Fighting COVID-19 with an Antiviral Pill

As COVID-19 swept across the globe, Emory scientists were already developing a potential groundbreaking treatment for the deadly virus.

For years, scientists George Painter, PhD, Gregory Bluemling, PhD, Michael Natchus, PhD, David Guthrie, PhD, and David Perryman, JD, had been working on an antiviral drug known as EIDD-2801, which was being studied as a treatment for a number of highly infectious viral diseases.

George Painter, PhD

Now known as molnupiravir – named after Thor’s mythical hammer – it was one of the first approved oral medications for the treatment of COVID-19.

From Emory to the world

Once molnupiravir got its start at Emory, it was further advanced and developed by the Drug Innovation Ventures at Emory (DRIVE) LLC. DRIVE, with more than $20M in foundational funding from Emory, translates academic research into drugs that treat viral diseases. Molnupiravir was DRIVE’s first drug to make it to market.

From DRIVE, molnupiravir was licensed to Ridgeback Biotherapeutics in 2020, which conducted the first human clinical trials. With the trials showing promise for the treatment of COVID-19, Ridgeback partnered with Merck, who continued the clinical trials.
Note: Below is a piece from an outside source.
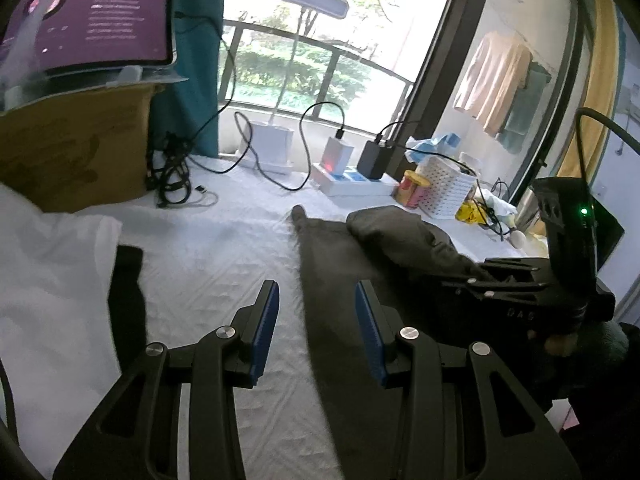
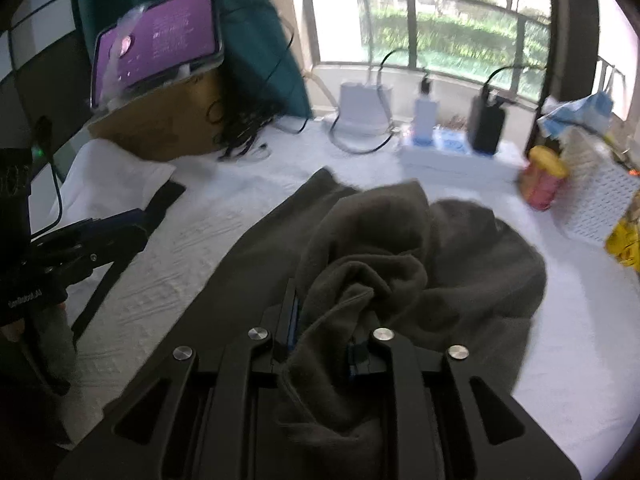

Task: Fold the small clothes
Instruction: 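Lift the gripped edge with the right tool and fold it over the shirt, then open the right tool to release the folded edge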

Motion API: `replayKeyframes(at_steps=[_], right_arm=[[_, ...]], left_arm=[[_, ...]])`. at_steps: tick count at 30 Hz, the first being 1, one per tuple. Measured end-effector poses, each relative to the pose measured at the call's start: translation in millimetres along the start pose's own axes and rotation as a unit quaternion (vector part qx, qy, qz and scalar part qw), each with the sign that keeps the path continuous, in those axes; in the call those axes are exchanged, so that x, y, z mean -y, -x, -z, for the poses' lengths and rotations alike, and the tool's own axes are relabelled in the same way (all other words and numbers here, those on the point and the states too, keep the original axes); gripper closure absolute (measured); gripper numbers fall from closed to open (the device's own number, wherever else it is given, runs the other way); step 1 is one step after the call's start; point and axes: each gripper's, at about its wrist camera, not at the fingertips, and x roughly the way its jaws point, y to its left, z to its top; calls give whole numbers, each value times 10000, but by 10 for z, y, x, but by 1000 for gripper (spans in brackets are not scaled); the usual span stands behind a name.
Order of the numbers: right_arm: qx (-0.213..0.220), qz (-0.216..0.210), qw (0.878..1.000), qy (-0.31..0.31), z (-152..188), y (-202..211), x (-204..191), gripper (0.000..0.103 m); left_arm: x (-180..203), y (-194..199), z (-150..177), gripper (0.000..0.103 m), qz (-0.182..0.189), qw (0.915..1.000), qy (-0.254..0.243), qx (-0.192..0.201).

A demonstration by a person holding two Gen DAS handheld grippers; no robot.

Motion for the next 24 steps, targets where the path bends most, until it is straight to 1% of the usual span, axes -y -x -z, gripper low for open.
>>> replayKeyframes(at_steps=[1, 2, 3, 4, 6, 8, 11, 13, 14, 15, 16, 20, 21, 24], right_arm=[[-126, -74, 9999, -2, 2, -41, -31, 80], [-230, -179, 9996, 30, 15, -63, -83, 76], [-247, -260, 9993, 86, 34, -44, -132, 69], [-223, -362, 9989, 179, 49, -12, -208, 65], [-156, -590, 9975, 344, 72, 76, -354, 53], [-128, -751, 9958, 499, 93, 155, -478, 44], [-62, -938, 9931, 700, 147, 304, -606, 44], [49, -1010, 9922, 723, 181, 436, -624, 44], [101, -1026, 9921, 712, 202, 510, -618, 41], [151, -1000, 9923, 714, 212, 562, -611, 36], [243, -959, 9925, 714, 229, 640, -597, 36], [596, -902, 9921, 634, 326, 975, -477, 35], [714, -837, 9922, 584, 364, 1069, -411, 34], [856, -589, 9938, 389, 436, 1204, -213, 34]], left_arm=[[-19, 11, 10, 61, -32, 10000, 13, -10], [-37, 25, 20, 61, -60, 10000, 24, -17], [-56, 42, 30, 61, -90, 9999, 36, -25], [-75, 65, 41, 61, -130, 9999, 41, -29], [-89, 99, 59, 61, -194, 9998, 49, -41], [-99, 135, 74, 61, -261, 9996, 57, -48], [-76, 178, 94, 61, -313, 9995, 65, -57], [-21, 208, 103, 61, -301, 9995, 38, -50], [6, 200, 99, 61, -296, 9995, 19, -51], [45, 207, 102, 61, -286, 9996, -7, -55], [99, 213, 101, 61, -267, 9996, -42, -63], [291, 285, 90, 61, -216, 9996, -200, -6], [329, 302, 87, 61, -211, 9995, -231, 12], [457, 339, 78, 61, -176, 9993, -320, 45]])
“What happened with molnupiravir shows the strength of our system. The federal government funded us initially. We worked hard for many years to discover and develop molnupiravir to anticipate and address emerging infections. In the face of the pandemic, we moved the drug quickly into the hands of biotech, and it quickly got through phase 1.”

George Painter, PhD

In November 2021, molnupiravir was approved for use for at-risk patients in the United Kingdom, making it one of the world’s first approved oral medications for treating COVID-19. Just over a month later, the U.S. Food & Drug Administration granted Emergency Use Authorization for molnupiravir as a “treatment of mild-to-moderate coronavirus disease (COVID-19) in adults with positive results of direct SARS-CoV-2 viral testing.”


Molnupiravir wasn’t a first line of defense: The drug was authorized for use in patients with a high risk of the disease escalating in severity, resulting in hospitalization or death. Additionally, the FDA’s conditional authorization specified the drug should be used by patients for whom alternative approved treatments were not feasible.

A powerful treatment beyond COVID-1

The drug prevents the COVID-19 virus from replicating by inducing errors in the viral enzyme that copies SARS-CoV-2’s genetic material. This method is thought to be effective against multiple SARS-CoV-2 viral variants – not just COVID-19.

And effective it was: In additional clinical trials, data indicated that molnupiravir eliminated infectious coronavirus from nose swabs within five days as compared to the placebo group.

In addition to its strength, molnupiravir is also practical. It can be administered orally rather than intravenously, providing an alternative method of treatment. It also can be distributed easily, as it has no specific transportation requirements and can be provided as a pill in an outpatient setting.

This drug holds promise for the future of global public health. As molnupiravir continues to help at-risk COVID-19 patients, the dedicated team of Emory scientists look toward the future: studying it as a treatment for other infectious diseases like encephalitis, influenza, and other RNA viruses.